§ Work to complete: What is needed is an exact transcription of the listing, with the images removed.

◆ ◆ ◆ ◆ ◆ ◆ ◆

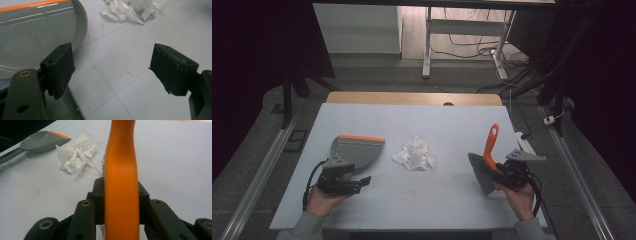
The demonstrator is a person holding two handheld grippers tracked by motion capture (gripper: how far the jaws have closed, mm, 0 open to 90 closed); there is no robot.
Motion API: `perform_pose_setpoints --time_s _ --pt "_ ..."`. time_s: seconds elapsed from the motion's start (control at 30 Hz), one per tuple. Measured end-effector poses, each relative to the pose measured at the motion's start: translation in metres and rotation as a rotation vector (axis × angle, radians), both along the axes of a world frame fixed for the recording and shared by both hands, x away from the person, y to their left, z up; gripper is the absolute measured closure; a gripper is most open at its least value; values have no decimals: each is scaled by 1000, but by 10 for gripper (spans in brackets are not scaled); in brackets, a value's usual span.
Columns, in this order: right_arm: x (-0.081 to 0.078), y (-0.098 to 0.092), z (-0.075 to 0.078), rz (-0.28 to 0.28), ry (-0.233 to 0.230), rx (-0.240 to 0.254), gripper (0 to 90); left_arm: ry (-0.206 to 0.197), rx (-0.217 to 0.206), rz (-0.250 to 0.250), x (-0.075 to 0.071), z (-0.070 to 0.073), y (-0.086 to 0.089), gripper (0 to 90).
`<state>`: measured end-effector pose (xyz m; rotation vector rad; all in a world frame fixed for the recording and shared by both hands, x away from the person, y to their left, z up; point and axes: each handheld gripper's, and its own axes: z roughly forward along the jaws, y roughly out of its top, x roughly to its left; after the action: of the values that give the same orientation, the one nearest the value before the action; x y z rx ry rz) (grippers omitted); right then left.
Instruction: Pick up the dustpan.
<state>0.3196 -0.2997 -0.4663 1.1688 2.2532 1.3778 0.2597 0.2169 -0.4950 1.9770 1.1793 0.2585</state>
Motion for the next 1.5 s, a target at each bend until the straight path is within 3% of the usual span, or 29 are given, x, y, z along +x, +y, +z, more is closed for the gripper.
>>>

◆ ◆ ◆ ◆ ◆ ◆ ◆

§ Final answer:
The demonstrator is a person holding two handheld grippers tracked by motion capture (gripper: how far the jaws have closed, mm, 0 open to 90 closed); there is no robot.
Motion API: `perform_pose_setpoints --time_s _ --pt "_ ..."`. time_s: seconds elapsed from the motion's start (control at 30 Hz), one per tuple. Measured end-effector poses, each relative to the pose measured at the motion's start: translation in metres and rotation as a rotation vector (axis × angle, radians), both along the axes of a world frame fixed for the recording and shared by both hands, x away from the person, y to their left, z up; gripper is the absolute measured closure; a gripper is most open at its least value; values have no decimals: each is scaled by 1000, but by 10 for gripper (spans in brackets are not scaled); in brackets, a value's usual span.
Columns, in this order: right_arm: x (-0.081 to 0.078), y (-0.098 to 0.092), z (-0.075 to 0.078), rz (-0.28 to 0.28), ry (-0.233 to 0.230), rx (-0.240 to 0.254), gripper (0 to 90); left_arm: ry (-0.206 to 0.197), rx (-0.217 to 0.206), rz (-0.250 to 0.250), x (-0.075 to 0.071), z (-0.070 to 0.073), y (-0.086 to 0.089), gripper (0 to 90).
`<state>`: measured end-effector pose (xyz m; rotation vector rad; all in a world frame fixed for the recording and shared by both hands, x away from the person, y to their left, z up; point and axes: each handheld gripper's, and its own axes: z roughly forward along the jaws, y roughly out of its top, x roughly to its left; after the action: of the values that give the same orientation, the one nearest the value before the action; x y z rx ry rz) (grippers omitted); right then left.
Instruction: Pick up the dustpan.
<state>0.3196 -0.2997 -0.4663 1.1688 2.2532 1.3778 0.2597 0.2169 -0.4950 1.9770 1.1793 0.2585</state>
Motion for the next 1.5 s, a target at each bend until the straight path is within 3% of the usual span, or 29 are given, x, y, z along +x, +y, +z, more is closed for the gripper.
>>>

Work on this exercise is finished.